### Dataset extract
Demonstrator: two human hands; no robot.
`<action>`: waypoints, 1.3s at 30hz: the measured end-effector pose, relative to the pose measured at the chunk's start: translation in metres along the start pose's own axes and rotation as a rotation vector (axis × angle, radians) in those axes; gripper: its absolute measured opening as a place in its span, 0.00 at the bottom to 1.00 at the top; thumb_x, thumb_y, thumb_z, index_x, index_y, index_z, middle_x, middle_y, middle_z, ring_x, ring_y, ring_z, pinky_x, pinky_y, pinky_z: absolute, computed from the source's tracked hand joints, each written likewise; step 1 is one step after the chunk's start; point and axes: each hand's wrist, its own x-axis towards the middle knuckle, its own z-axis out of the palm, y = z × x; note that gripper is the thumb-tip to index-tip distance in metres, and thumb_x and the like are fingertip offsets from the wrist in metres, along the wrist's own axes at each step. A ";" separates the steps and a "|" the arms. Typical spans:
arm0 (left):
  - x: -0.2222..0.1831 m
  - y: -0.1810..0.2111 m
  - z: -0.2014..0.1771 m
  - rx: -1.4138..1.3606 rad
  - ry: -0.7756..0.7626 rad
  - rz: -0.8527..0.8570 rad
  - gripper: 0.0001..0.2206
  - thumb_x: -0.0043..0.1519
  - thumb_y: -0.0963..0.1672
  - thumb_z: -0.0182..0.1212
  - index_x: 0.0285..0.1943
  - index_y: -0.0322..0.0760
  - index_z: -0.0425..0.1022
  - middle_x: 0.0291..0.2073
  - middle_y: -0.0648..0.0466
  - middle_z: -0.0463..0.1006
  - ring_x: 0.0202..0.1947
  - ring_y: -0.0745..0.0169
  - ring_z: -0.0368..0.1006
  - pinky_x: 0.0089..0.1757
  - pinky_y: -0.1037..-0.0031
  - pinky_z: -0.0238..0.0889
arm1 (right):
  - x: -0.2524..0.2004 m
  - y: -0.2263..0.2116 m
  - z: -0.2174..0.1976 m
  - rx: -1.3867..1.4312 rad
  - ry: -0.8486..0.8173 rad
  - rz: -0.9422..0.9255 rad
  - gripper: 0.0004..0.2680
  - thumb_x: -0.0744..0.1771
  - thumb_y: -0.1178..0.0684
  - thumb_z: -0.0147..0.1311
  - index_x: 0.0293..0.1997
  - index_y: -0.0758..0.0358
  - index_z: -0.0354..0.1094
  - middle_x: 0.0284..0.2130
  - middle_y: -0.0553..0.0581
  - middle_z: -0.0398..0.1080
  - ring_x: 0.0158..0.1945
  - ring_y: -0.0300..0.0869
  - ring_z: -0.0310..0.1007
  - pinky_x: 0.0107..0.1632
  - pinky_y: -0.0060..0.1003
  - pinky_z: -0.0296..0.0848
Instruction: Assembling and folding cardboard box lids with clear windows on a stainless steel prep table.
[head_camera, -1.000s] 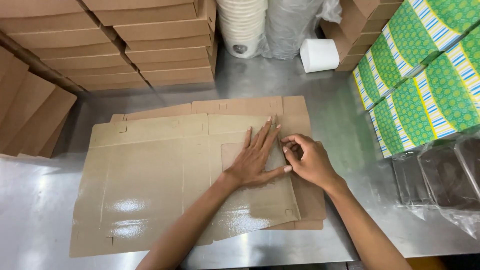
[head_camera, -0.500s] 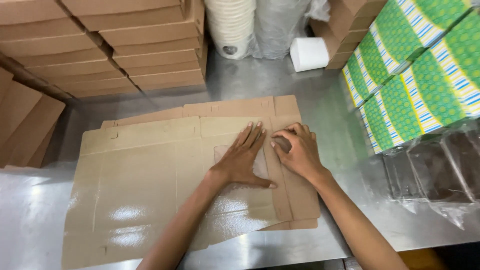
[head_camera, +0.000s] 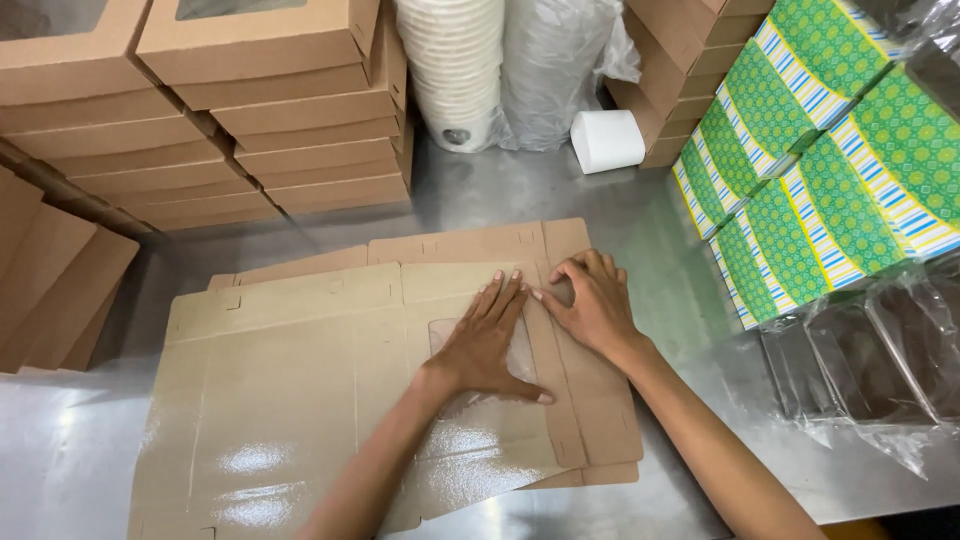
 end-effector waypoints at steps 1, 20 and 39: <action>-0.001 0.000 0.001 -0.001 -0.002 -0.003 0.65 0.39 0.65 0.67 0.80 0.30 0.38 0.79 0.41 0.38 0.79 0.40 0.27 0.72 0.55 0.23 | -0.008 0.000 -0.003 0.002 -0.003 0.000 0.11 0.66 0.41 0.60 0.46 0.53 0.69 0.47 0.56 0.62 0.59 0.53 0.60 0.59 0.52 0.56; 0.015 -0.023 0.027 -0.059 0.052 0.065 0.67 0.39 0.66 0.65 0.80 0.34 0.29 0.80 0.47 0.23 0.78 0.50 0.13 0.69 0.56 0.13 | -0.172 0.004 -0.018 -0.066 -0.018 0.019 0.17 0.58 0.31 0.66 0.44 0.41 0.72 0.48 0.42 0.66 0.55 0.42 0.64 0.57 0.43 0.60; 0.000 -0.003 0.008 -0.044 0.066 0.046 0.63 0.40 0.63 0.71 0.79 0.27 0.43 0.79 0.38 0.39 0.79 0.37 0.27 0.71 0.54 0.18 | -0.089 -0.008 -0.021 -0.086 -0.129 0.089 0.16 0.61 0.37 0.65 0.48 0.48 0.71 0.49 0.50 0.62 0.60 0.49 0.61 0.68 0.59 0.51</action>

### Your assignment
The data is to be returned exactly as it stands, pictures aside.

### Exercise solution
Demonstrator: two human hands; no robot.
`<action>`: waypoints, 1.3s at 30hz: the measured end-effector pose, relative to the pose measured at the chunk's start: translation in metres along the start pose's own axes and rotation as a rotation vector (axis × angle, radians) in those axes; gripper: its absolute measured opening as a place in its span, 0.00 at the bottom to 1.00 at the top; thumb_x, thumb_y, thumb_z, index_x, index_y, index_z, middle_x, middle_y, middle_z, ring_x, ring_y, ring_z, pinky_x, pinky_y, pinky_z: absolute, computed from the source's tracked hand joints, each written likewise; step 1 is one step after the chunk's start; point and axes: each hand's wrist, its own x-axis towards the middle knuckle, its own z-axis out of the palm, y = z × x; note that gripper is the thumb-tip to index-tip distance in metres, and thumb_x and the like are fingertip offsets from the wrist in metres, along the wrist's own axes at each step. A ";" separates the steps and a "|" the arms. Typical spans:
arm0 (left):
  - x: -0.2222..0.1831 m
  - y: -0.1810..0.2111 m
  - z: -0.2014..0.1771 m
  - rx: -1.4138..1.3606 rad
  - ry: -0.7756..0.7626 rad
  - rz: -0.8527..0.8570 rad
  - gripper: 0.0001..0.2206
  - thumb_x: -0.0043..0.1519
  - thumb_y: -0.0963..0.1672
  - thumb_z: -0.0182..0.1212
  - index_x: 0.0285..0.1943
  - index_y: -0.0322..0.0760
  - index_z: -0.0425..0.1022
  - middle_x: 0.0291..0.2073
  - middle_y: -0.0648..0.0466
  - middle_z: -0.0463..0.1006
  - ring_x: 0.0202..0.1947
  - ring_y: -0.0745..0.0169
  - ring_z: -0.0368..0.1006
  - pinky_x: 0.0089..0.1757
  - pinky_y: -0.1037..-0.0031
  - pinky_z: -0.0238..0.0889
arm1 (right):
  - x: -0.2524..0.2004 m
  - y: -0.2263..0.2116 m
  - z: -0.2174..0.1976 m
  - rx: -1.3867..1.4312 rad
  - ry: -0.8486..0.8173 rad
  - rz: -0.9422..0.9255 rad
  - gripper: 0.0004..0.2680
  - thumb_x: -0.0744..0.1771
  - thumb_y: -0.1178..0.0684
  - thumb_z: -0.0147..0.1311
  - index_x: 0.0293..0.1997
  - index_y: -0.0758..0.0358
  - index_z: -0.0354..0.1094
  - middle_x: 0.0284..0.2130
  - middle_y: -0.0553..0.0581
  - middle_z: -0.0398..0.1080
  - ring_x: 0.0158..0.1945
  - ring_y: -0.0300..0.0869
  - ring_z: -0.0310..0.1007
  - pinky_x: 0.0107..0.1632
  - pinky_y: -0.0060..0.1003
  - pinky_z: -0.0296..0.0848
Instruction: Assembling and folding cardboard box lids with clear windows on a stainless steel prep table.
[head_camera, -1.000s] 
[head_camera, -0.500s] 
[head_camera, +0.000s] 
 end-effector waypoints at steps 1, 20 and 39: <action>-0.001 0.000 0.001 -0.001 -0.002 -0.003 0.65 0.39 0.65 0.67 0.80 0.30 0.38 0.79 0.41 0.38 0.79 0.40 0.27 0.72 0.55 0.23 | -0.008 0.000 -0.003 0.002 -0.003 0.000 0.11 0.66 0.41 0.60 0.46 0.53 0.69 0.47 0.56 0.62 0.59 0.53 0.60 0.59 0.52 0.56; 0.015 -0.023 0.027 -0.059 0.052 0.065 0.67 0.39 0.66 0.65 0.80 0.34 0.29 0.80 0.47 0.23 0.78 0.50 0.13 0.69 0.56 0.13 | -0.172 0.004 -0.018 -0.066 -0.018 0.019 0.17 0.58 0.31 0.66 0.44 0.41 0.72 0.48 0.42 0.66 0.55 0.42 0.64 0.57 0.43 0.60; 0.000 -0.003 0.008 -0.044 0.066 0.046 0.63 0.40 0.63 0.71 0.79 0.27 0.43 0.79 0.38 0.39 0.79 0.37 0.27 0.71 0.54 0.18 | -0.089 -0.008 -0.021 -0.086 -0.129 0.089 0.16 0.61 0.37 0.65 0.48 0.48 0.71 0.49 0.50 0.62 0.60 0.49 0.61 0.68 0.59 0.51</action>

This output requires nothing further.